_Exercise requirements_:
Which lines of the entries below include "Trace"? List them all.
────────────────────────────────────────
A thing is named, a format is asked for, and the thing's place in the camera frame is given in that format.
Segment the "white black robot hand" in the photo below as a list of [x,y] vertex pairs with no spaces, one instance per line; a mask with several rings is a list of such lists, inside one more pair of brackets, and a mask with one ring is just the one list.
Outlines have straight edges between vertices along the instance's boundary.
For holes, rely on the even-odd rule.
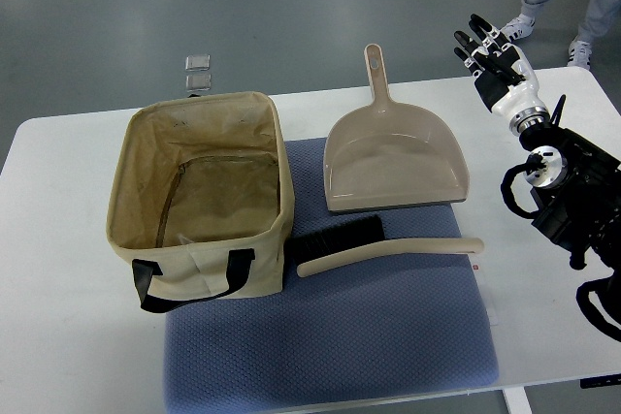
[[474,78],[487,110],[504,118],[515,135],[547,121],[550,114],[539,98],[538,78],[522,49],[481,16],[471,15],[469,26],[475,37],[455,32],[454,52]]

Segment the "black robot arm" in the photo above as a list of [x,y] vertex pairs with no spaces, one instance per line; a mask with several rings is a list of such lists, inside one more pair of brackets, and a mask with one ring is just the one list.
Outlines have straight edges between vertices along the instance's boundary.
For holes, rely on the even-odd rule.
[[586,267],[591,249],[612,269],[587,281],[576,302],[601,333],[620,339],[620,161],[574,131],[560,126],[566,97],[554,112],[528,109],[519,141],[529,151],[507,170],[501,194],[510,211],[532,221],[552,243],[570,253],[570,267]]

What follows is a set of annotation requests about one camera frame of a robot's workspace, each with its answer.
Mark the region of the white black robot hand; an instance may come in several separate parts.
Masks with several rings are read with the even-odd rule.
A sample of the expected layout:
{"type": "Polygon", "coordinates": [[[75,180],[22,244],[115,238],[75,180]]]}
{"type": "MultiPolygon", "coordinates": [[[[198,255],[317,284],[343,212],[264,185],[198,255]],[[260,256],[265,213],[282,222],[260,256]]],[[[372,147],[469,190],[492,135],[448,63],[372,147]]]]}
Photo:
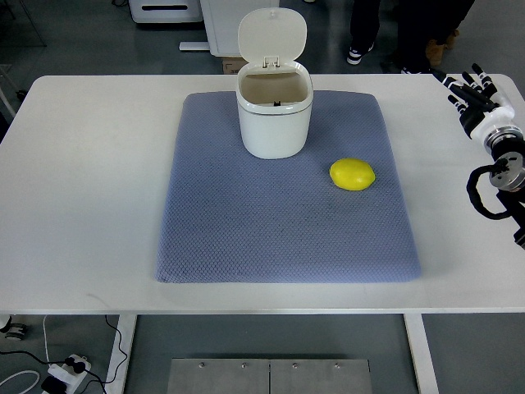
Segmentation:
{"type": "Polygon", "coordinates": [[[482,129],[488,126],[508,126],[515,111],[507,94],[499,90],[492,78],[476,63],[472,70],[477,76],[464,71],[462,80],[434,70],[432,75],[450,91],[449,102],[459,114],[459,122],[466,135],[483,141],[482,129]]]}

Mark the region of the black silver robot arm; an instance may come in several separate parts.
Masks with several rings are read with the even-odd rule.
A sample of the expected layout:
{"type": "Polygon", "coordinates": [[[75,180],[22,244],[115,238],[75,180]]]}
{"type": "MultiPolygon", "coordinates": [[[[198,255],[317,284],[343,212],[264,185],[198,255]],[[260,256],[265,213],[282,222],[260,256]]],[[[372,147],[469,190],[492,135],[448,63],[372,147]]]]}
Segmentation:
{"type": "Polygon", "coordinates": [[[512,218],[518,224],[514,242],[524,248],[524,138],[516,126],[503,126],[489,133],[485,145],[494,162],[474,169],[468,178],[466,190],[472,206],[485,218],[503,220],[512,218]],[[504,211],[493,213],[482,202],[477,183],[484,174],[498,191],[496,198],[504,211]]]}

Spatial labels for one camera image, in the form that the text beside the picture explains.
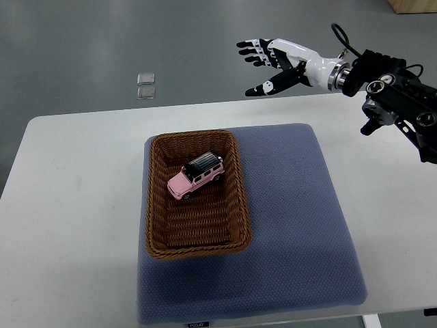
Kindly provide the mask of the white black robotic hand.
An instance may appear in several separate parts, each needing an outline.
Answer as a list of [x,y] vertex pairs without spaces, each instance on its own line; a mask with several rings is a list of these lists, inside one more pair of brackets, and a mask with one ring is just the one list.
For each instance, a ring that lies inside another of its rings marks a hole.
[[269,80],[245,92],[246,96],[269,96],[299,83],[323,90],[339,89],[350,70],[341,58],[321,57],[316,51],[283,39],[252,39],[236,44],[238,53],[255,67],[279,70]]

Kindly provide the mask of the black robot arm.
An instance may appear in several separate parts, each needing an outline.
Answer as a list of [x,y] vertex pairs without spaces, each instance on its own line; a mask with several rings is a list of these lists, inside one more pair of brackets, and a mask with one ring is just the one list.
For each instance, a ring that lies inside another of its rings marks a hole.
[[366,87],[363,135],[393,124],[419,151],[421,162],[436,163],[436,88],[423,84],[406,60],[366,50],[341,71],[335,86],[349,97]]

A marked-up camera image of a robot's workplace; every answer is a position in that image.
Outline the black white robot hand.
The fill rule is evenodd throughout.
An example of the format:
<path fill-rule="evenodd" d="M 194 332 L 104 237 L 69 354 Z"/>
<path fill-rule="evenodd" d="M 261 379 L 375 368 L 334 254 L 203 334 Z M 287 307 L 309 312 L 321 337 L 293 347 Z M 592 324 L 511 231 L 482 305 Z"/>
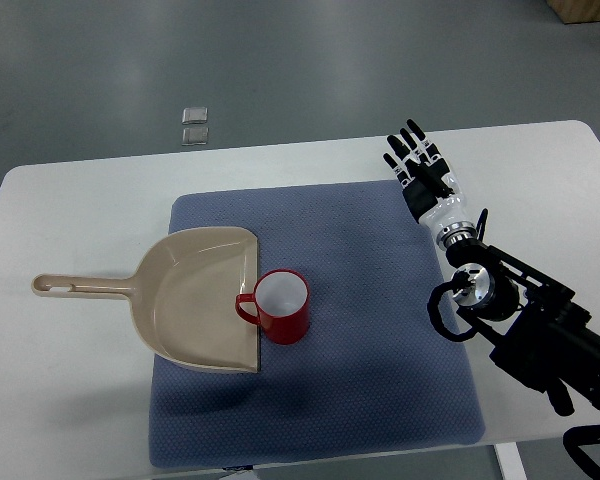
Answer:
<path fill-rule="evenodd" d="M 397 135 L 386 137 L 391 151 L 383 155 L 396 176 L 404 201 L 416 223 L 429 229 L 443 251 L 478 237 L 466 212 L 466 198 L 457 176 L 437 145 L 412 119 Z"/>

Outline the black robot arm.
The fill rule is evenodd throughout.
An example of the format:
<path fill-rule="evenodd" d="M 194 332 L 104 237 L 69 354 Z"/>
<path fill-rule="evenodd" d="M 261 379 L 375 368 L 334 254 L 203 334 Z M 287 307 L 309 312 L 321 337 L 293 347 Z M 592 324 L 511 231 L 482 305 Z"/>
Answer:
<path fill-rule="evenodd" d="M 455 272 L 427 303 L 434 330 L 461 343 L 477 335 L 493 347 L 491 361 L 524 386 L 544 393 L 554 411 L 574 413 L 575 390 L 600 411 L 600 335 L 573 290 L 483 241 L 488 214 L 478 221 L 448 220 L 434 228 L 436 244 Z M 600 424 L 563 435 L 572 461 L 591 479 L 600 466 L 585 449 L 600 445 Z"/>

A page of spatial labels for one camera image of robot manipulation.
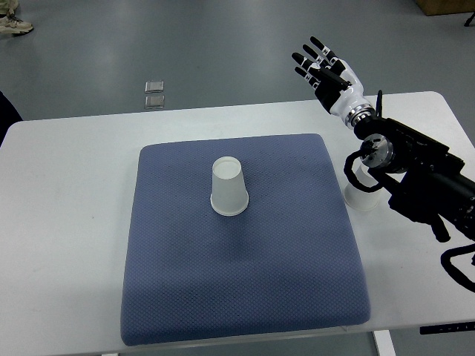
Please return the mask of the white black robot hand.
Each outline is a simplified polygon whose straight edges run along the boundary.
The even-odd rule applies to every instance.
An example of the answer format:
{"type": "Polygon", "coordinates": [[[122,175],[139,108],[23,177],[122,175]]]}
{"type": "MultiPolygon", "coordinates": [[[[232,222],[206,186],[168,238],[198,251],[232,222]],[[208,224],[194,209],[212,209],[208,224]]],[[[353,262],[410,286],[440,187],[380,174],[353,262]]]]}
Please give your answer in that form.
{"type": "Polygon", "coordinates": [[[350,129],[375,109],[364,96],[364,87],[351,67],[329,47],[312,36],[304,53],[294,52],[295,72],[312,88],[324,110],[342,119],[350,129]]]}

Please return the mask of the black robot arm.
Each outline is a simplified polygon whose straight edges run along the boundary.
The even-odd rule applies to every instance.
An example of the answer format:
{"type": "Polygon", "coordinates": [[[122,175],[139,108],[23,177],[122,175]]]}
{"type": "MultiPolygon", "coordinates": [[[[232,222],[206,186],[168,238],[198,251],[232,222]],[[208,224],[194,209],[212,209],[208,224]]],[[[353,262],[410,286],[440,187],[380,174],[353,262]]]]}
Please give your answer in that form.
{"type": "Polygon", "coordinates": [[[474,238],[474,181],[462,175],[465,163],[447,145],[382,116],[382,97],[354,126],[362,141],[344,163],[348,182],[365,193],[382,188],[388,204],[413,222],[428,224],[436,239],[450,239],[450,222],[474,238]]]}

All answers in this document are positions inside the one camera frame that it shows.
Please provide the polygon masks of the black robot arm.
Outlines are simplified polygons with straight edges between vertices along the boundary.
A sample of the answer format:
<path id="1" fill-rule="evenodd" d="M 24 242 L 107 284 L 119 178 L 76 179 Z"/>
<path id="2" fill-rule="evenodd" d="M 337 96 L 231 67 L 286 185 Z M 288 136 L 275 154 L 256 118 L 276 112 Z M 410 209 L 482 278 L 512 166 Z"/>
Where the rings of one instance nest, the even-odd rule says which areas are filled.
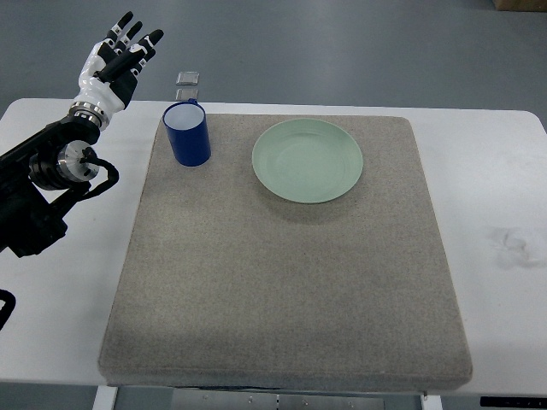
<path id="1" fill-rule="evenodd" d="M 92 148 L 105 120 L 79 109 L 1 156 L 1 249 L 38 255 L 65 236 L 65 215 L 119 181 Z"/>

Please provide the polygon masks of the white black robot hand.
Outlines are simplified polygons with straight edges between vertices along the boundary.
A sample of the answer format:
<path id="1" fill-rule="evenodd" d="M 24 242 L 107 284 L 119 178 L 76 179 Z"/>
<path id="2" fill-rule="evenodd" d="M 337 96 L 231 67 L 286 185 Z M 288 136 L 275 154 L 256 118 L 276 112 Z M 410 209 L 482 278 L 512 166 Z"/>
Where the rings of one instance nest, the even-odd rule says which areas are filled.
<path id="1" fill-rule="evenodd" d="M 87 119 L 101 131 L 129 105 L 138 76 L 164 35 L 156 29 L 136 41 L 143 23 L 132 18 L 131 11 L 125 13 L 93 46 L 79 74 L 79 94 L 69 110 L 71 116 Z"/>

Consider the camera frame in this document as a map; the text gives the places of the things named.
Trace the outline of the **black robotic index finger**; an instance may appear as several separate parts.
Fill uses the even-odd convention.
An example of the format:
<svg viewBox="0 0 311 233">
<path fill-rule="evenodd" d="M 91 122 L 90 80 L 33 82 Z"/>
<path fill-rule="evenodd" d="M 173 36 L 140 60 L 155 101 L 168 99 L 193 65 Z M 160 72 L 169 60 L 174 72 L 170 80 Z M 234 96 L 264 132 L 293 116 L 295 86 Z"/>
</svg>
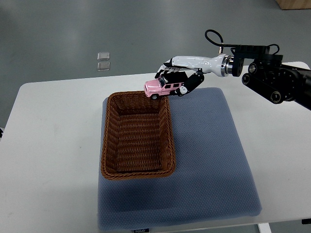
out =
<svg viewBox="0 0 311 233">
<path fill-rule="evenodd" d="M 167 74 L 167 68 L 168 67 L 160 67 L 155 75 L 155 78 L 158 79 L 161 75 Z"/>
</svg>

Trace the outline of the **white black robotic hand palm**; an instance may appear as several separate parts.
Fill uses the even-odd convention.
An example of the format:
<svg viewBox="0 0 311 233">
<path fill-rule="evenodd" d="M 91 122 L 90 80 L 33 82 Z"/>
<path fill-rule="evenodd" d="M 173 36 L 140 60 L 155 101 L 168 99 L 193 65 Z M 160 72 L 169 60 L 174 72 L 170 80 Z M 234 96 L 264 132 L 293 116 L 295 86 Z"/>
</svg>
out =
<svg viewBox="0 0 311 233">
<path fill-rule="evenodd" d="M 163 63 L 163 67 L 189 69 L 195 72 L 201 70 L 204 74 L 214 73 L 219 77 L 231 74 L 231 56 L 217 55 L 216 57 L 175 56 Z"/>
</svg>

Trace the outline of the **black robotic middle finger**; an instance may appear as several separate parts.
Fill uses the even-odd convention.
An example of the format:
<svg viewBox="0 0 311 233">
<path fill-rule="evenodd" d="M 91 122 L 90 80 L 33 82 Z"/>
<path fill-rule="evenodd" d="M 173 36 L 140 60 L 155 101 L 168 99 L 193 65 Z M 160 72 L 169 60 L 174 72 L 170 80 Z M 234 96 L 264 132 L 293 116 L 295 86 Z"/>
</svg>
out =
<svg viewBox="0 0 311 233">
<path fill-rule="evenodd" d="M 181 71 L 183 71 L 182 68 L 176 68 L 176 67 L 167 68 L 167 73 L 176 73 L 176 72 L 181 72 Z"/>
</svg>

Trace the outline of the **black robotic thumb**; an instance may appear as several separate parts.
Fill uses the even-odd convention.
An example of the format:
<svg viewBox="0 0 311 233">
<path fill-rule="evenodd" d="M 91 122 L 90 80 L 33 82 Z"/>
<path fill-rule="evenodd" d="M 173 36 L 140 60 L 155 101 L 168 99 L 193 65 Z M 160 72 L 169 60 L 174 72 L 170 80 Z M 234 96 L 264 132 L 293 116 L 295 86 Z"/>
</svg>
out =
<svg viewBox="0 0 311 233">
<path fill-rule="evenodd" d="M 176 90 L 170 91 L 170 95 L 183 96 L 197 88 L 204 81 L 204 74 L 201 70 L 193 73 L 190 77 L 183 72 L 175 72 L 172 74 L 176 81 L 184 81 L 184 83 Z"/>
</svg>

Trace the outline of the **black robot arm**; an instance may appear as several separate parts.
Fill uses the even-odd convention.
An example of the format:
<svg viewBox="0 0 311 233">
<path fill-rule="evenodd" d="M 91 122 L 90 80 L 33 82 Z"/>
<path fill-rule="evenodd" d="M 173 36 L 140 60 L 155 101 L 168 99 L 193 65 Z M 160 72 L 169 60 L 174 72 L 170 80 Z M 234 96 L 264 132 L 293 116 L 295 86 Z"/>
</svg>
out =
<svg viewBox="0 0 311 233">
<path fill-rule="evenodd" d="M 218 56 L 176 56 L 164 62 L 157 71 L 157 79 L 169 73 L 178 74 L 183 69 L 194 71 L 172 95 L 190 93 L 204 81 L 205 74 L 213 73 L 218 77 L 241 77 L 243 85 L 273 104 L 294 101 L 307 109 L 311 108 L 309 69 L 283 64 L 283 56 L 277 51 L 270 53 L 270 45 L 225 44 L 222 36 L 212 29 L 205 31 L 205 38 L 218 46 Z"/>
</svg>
────────────────────────────────────────
_Answer_:
Trace the outline of the **black robotic index finger**; an instance may appear as several separate parts.
Trace the outline of the **white black robotic hand palm**; an instance may appear as several separate parts.
Trace the outline of the **black robotic middle finger**; an instance may appear as several separate parts.
Trace the outline of the **black robotic thumb**; an instance may appear as several separate parts.
Trace the outline of the **black robot arm**; an instance may appear as several separate parts.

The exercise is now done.